ACTIVITY: Copy out exactly the lines spanning the line with "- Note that" to the line with "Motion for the", inclusive, from the data underneath, with no pictures.

MATERIAL PROVIDED:

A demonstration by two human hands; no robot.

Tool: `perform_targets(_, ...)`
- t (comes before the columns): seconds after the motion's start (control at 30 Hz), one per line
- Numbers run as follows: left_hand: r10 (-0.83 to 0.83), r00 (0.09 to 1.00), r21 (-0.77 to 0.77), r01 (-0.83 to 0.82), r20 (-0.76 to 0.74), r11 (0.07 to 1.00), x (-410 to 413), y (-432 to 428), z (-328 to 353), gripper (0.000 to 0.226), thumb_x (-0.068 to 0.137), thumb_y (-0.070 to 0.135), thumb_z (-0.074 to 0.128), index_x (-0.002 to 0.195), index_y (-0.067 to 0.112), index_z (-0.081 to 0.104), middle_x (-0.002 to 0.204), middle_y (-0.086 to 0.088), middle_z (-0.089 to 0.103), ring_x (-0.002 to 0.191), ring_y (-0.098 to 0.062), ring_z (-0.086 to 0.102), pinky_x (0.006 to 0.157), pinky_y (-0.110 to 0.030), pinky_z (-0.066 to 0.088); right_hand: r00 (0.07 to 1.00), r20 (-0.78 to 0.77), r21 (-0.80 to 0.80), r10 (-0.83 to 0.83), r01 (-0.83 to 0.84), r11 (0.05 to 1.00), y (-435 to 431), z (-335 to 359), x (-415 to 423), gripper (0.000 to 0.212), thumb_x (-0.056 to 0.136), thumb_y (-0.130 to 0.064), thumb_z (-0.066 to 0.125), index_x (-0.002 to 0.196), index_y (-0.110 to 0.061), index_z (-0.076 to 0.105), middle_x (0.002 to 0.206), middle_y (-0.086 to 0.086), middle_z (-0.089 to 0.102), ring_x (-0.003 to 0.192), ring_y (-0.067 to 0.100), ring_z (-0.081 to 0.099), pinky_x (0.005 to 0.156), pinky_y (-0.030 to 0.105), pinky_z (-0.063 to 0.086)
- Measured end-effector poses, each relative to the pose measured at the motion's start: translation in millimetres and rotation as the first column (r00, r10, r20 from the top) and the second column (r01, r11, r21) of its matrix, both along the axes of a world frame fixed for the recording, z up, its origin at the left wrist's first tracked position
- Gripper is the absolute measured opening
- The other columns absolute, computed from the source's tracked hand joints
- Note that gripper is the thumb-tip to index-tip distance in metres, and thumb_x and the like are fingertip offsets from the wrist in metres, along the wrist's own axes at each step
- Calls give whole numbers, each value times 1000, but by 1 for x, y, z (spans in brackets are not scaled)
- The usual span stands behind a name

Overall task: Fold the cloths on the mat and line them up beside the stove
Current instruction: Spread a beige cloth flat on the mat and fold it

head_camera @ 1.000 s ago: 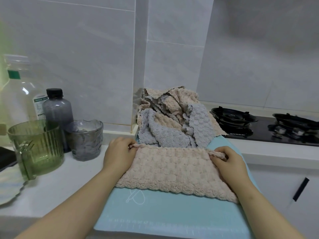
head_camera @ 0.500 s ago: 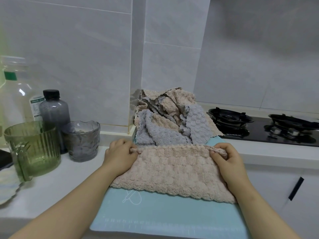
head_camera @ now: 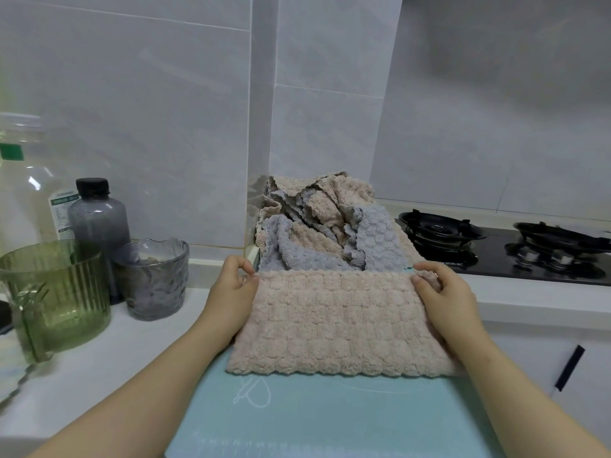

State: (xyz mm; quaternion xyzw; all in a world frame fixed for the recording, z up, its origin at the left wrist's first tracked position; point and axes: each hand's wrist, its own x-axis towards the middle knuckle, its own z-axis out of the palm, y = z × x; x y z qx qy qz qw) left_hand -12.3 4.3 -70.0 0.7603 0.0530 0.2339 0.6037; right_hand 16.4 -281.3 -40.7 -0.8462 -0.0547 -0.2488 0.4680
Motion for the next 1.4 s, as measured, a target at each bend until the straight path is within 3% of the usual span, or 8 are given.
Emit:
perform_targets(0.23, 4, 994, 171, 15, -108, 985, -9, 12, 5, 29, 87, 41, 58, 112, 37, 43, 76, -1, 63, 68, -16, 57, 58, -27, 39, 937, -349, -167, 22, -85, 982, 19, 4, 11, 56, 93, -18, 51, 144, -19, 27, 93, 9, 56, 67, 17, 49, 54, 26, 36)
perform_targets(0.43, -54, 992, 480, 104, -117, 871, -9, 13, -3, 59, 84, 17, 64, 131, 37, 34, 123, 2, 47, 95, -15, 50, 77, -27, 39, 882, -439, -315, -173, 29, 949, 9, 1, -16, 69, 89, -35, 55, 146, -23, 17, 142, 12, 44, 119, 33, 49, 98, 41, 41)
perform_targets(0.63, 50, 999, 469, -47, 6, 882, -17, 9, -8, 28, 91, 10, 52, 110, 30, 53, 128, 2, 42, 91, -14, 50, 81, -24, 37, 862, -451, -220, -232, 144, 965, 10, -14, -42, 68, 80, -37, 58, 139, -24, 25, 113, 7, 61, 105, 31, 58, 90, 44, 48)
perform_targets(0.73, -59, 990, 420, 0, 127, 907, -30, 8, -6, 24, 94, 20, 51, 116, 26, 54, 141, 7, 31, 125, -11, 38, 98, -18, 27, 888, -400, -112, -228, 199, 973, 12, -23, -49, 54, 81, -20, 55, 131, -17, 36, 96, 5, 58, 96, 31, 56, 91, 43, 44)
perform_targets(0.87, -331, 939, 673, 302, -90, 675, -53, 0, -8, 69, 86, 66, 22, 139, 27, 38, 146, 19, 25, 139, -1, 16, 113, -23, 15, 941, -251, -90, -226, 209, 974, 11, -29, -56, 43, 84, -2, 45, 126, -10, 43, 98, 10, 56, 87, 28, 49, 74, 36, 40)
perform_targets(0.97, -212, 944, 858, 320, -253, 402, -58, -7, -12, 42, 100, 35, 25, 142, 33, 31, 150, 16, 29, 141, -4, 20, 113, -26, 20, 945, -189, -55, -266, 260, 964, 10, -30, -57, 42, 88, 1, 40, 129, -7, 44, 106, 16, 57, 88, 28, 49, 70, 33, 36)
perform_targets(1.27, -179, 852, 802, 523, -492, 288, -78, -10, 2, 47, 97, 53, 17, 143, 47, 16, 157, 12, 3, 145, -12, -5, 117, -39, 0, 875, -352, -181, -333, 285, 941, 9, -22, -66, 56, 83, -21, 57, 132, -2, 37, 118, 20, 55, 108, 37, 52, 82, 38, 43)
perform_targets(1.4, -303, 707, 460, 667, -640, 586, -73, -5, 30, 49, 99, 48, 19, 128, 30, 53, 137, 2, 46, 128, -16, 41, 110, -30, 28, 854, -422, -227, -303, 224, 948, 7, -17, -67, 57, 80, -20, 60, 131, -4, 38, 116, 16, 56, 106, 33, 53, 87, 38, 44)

THE COMPLETED TASK:
- Note that gripper is the thumb-tip to index-tip distance in metres, and thumb_x and the like are fingertip offsets from the wrist in metres, along the wrist's own axes at each step
- Calls give whole numbers, each value times 1000, but by 1 for x, y, z (spans in brackets are not scaled)
- The usual span stands behind a name

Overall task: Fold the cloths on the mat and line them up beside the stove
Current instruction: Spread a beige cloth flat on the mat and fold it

head_camera @ 1.000 s ago: 
head_camera @ 0.500 s ago: 
head_camera @ now: 

State: (xyz mm; quaternion xyzw; all in a world frame fixed for the recording, z up, its origin at the left wrist's first tracked position; point and axes: each hand's wrist, its own x-axis towards the middle knuckle, its own z-axis out of the palm, y = z × x; x y z qx qy qz qw) left_hand -12.3 4.3 -70.0 0.7603 0.0530 0.2339 0.6037; right_hand 16.4 -281.3 -40.7 -0.8462 -0.0547 -0.2488 0.4680
Motion for the next 1.4 s, as measured, a target at each bend until the straight path is within 3% of the usual span, or 8 are given.

No further work remains on this exercise.